> **PROBLEM STATEMENT**:
Scan the records for the string "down" and copy every line that holds it.

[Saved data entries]
━━━━━━━━━━━━━━━━
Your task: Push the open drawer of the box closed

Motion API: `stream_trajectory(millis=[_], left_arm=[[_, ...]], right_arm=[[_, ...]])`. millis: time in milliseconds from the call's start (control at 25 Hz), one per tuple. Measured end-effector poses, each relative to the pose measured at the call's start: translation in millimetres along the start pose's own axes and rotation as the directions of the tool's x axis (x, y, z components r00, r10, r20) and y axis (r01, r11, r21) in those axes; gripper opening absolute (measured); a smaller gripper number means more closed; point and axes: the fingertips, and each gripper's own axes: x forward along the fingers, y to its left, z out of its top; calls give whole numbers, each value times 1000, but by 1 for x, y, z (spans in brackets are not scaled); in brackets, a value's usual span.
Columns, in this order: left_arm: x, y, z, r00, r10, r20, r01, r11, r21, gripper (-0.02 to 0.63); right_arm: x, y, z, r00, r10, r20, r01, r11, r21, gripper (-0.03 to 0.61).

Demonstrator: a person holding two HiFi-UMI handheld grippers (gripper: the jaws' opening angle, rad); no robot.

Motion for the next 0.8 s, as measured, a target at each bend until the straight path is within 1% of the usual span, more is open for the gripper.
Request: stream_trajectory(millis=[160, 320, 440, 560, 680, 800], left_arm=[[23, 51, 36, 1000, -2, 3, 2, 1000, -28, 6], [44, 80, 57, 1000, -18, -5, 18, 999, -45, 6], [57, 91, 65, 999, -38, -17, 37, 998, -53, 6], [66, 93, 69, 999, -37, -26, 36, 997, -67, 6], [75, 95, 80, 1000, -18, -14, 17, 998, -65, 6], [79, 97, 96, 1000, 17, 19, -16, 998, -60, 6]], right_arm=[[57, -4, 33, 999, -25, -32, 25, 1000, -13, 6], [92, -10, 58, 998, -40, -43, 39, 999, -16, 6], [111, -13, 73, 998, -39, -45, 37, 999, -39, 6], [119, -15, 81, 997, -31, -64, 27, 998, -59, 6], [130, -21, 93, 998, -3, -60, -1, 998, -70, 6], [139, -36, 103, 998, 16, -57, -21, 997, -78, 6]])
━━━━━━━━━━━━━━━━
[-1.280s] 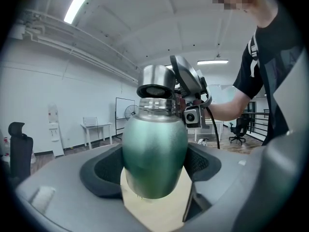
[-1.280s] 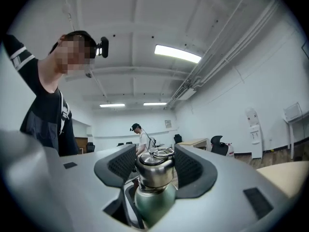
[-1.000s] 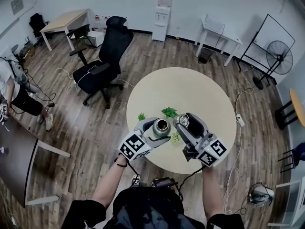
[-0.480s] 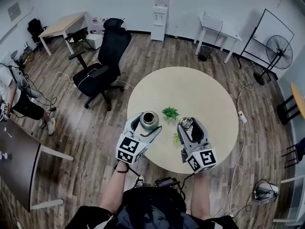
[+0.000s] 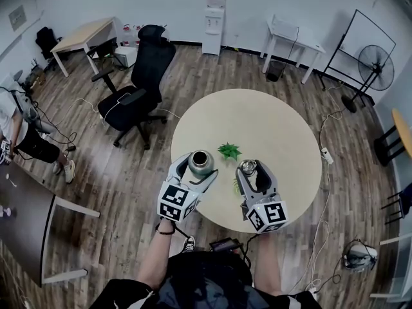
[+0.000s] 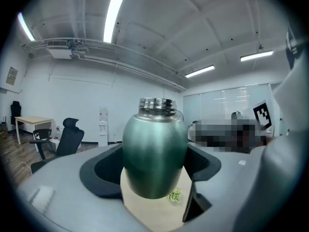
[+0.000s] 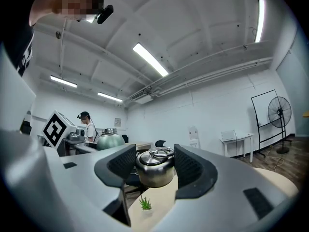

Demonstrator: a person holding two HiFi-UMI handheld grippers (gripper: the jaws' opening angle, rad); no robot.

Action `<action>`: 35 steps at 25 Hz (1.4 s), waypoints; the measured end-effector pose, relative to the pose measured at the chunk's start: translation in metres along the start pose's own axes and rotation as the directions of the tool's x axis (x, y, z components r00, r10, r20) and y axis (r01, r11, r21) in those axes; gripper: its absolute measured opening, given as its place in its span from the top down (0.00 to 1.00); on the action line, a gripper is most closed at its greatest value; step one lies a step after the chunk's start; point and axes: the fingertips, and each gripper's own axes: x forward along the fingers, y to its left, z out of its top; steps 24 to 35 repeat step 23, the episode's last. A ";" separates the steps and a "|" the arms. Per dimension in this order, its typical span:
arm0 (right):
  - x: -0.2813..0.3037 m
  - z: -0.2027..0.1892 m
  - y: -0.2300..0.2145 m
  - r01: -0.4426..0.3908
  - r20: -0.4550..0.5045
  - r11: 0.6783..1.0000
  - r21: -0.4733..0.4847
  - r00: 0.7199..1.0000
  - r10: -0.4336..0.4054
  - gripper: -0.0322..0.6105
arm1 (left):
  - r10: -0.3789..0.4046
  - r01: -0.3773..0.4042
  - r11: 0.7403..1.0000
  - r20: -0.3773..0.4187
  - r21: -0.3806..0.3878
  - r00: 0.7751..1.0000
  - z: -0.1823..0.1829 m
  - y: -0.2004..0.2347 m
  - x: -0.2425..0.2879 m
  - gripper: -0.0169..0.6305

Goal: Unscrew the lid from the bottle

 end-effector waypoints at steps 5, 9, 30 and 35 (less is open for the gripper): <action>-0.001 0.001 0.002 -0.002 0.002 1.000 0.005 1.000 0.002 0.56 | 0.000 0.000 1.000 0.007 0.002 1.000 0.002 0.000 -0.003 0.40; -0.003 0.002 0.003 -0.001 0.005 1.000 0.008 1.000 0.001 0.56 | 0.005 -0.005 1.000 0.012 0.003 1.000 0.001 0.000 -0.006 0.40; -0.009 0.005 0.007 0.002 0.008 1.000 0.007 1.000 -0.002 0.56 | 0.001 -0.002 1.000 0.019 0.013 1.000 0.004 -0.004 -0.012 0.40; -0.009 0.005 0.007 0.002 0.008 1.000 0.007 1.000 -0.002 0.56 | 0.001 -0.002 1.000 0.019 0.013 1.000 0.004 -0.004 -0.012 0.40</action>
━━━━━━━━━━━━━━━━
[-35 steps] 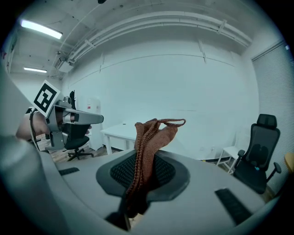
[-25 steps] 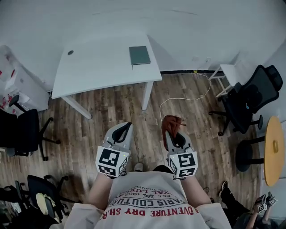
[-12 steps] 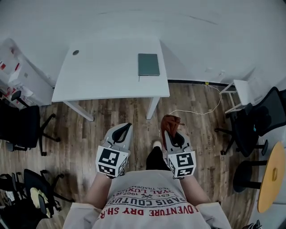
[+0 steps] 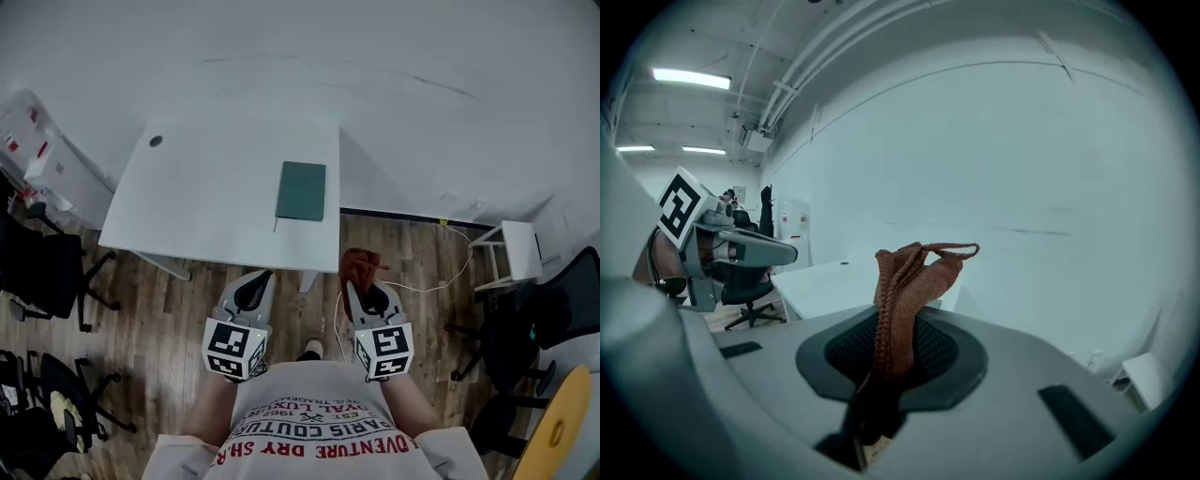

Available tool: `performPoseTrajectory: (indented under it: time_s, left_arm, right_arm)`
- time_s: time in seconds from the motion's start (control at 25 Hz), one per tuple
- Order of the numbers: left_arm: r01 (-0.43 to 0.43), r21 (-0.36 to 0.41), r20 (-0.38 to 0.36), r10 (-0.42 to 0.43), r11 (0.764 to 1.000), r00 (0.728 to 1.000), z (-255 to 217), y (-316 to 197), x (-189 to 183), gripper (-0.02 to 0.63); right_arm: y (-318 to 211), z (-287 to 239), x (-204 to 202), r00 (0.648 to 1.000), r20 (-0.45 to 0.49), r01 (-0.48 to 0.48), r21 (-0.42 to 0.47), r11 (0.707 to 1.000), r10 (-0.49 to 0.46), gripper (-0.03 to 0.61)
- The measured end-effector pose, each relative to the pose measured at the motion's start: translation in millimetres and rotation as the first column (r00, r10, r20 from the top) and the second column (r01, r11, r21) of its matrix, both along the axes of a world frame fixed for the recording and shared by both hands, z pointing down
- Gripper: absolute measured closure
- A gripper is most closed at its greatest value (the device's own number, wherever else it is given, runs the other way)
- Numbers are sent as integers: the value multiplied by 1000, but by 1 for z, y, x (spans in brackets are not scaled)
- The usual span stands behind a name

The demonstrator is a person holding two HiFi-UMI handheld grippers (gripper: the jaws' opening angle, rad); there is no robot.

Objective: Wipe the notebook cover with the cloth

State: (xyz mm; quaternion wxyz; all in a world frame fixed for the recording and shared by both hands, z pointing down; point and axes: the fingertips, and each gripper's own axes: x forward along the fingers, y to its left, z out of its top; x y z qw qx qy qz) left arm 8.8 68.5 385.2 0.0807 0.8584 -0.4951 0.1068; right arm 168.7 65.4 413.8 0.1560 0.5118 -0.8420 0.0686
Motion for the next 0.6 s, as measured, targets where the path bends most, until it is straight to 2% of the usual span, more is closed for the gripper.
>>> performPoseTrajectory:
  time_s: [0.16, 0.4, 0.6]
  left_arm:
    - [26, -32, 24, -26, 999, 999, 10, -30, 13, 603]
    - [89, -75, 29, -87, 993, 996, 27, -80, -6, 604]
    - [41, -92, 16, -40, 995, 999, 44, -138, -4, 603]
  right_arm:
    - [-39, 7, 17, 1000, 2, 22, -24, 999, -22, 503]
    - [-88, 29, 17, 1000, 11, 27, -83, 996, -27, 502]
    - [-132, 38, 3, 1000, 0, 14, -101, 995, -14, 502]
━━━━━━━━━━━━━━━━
> **RESULT OF THE TASK**:
Action `<action>`: 35 steps at 25 Hz (1.4 s), waypoints; the measured end-effector pose, relative to the pose measured at the chunk's start: translation in metres along the start pose's own axes and rotation as the directions of the tool's x axis (x, y, z components r00, r10, r20) and y axis (r01, r11, r21) in those axes; gripper: its absolute measured opening, given as its place in its span from the top down (0.00 to 1.00); on the action line, a gripper is most closed at its greatest value; step one lies a step after the chunk's start; point and axes: the fingertips, and each gripper's own axes: x forward along the fingers, y to its left, z out of its top; steps 24 to 35 repeat step 23, the episode's last. A ";" separates the steps and a "|" the arms. Per dimension in this order, its typical span:
- The measured end-effector pose, each relative to the pose measured at the motion's start: translation in millimetres and rotation as the first column (r00, r10, r20 from the top) and the second column (r01, r11, r21) of its matrix, both along the axes of a world frame fixed for the recording and shared by both hands, z pointing down
State: (xyz mm; quaternion wxyz; all in a world frame fixed for the recording and shared by both hands, z pointing down; point and axes: the fingertips, and each gripper's own axes: x forward along the fingers, y to its left, z out of its top; x y z qw qx qy qz) left arm 8.8 68.5 385.2 0.0807 0.8584 -0.4951 0.1068; right arm 168.7 65.4 413.8 0.1560 0.5118 -0.8420 0.0686

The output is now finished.